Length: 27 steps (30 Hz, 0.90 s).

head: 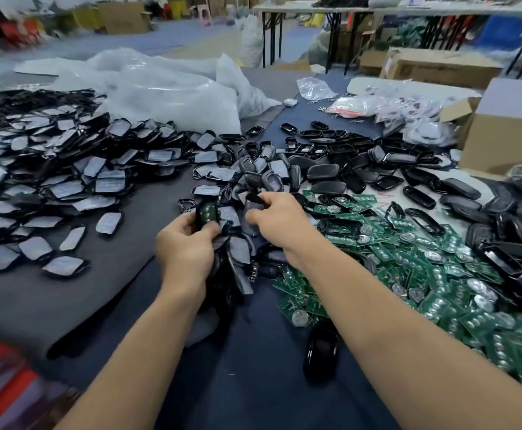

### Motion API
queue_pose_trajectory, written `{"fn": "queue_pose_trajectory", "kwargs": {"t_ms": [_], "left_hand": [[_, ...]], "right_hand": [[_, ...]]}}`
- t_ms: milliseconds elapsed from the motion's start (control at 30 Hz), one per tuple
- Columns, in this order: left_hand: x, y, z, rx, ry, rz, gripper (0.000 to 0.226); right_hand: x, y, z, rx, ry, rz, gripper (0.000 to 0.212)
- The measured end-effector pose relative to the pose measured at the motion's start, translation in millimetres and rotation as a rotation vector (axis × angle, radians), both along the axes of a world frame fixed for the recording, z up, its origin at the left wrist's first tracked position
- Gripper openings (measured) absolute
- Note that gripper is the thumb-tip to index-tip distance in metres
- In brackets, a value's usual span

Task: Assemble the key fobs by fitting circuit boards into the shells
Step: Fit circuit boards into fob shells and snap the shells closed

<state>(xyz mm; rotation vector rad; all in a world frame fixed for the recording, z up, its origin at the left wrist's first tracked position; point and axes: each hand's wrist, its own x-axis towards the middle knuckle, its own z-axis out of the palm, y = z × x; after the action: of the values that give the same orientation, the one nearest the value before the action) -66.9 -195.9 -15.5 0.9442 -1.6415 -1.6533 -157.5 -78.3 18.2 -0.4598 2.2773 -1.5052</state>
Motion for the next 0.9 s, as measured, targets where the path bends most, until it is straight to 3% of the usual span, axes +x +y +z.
{"fn": "queue_pose_trajectory", "kwargs": {"t_ms": [200, 333, 533, 633, 700, 800, 900], "left_hand": [[-38, 17, 1, -0.077, -0.082, -0.082, 0.005], [-52, 31, 7, -0.199, -0.099, -0.154, 0.03], [-53, 48, 46, -0.374, -0.141, -0.155, 0.029], [-62, 70, 65, -0.109, -0.035, -0.359, 0.013], [-70, 92, 64, -0.008, -0.037, -0.507, 0.022], [-74, 124, 50, -0.014, -0.015, -0.638, 0.009], [-75, 144, 33, -0.083, -0.006, -0.697, 0.02]], "right_hand": [[-8, 42, 6, -0.184, -0.056, -0.218, 0.008], [-7, 75, 12, -0.288, -0.067, -0.295, 0.006], [-5, 121, 12, -0.405, -0.172, -0.348, 0.014], [-4, 144, 13, -0.389, -0.149, -0.322, 0.005], [-5, 159, 14, -0.377, -0.132, -0.311, 0.006], [-7, 180, 10, -0.389, -0.141, -0.289, 0.01], [-5, 188, 4, -0.411, -0.124, -0.296, 0.009]]}}
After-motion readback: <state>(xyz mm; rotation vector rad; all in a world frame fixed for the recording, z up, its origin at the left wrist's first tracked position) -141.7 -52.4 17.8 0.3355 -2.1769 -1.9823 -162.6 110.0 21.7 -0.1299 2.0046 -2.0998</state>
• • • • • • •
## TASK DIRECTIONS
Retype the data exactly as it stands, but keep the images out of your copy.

## TASK SOLUTION
Length: 27 steps (30 Hz, 0.90 s).

head: 

### Motion API
queue_pose_trajectory, written `{"fn": "queue_pose_trajectory", "kwargs": {"t_ms": [_], "left_hand": [[_, ...]], "right_hand": [[_, ...]]}}`
- t_ms: milliseconds elapsed from the motion's start (control at 30 Hz), one per tuple
- Columns, in this order: left_hand: x, y, z, rx, ry, rz, gripper (0.000 to 0.226); right_hand: x, y, z, rx, ry, rz, gripper (0.000 to 0.212)
- The measured end-effector pose relative to the pose measured at the motion's start, translation in millimetres and rotation as a rotation vector (axis × angle, radians), both along the axes of a world frame fixed for the recording, z up, its origin at the left wrist's first tracked position
- Gripper openings (measured) absolute
- Note that gripper is the thumb-tip to index-tip distance in metres
- In brackets, a value's usual span

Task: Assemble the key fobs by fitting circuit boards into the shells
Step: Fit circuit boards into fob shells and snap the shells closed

<state>(xyz mm; rotation vector rad; all in a world frame fixed for the recording, z up, its origin at the left wrist's first tracked position; point and axes: each hand's wrist, its own x-axis towards the middle knuckle, its own z-axis out of the palm, y = z × x; after the action: of the values that give the same orientation, the one nearest the value before the action) -66.9 -195.9 -15.5 0.9442 -1.6415 -1.6533 -157.5 -78.3 18.2 -0.4598 2.2773 -1.5052</state>
Motion for the next 0.9 s, as measured, targets where the path bends most, until it is straight to 3% of the usual span, axes +x +y +z.
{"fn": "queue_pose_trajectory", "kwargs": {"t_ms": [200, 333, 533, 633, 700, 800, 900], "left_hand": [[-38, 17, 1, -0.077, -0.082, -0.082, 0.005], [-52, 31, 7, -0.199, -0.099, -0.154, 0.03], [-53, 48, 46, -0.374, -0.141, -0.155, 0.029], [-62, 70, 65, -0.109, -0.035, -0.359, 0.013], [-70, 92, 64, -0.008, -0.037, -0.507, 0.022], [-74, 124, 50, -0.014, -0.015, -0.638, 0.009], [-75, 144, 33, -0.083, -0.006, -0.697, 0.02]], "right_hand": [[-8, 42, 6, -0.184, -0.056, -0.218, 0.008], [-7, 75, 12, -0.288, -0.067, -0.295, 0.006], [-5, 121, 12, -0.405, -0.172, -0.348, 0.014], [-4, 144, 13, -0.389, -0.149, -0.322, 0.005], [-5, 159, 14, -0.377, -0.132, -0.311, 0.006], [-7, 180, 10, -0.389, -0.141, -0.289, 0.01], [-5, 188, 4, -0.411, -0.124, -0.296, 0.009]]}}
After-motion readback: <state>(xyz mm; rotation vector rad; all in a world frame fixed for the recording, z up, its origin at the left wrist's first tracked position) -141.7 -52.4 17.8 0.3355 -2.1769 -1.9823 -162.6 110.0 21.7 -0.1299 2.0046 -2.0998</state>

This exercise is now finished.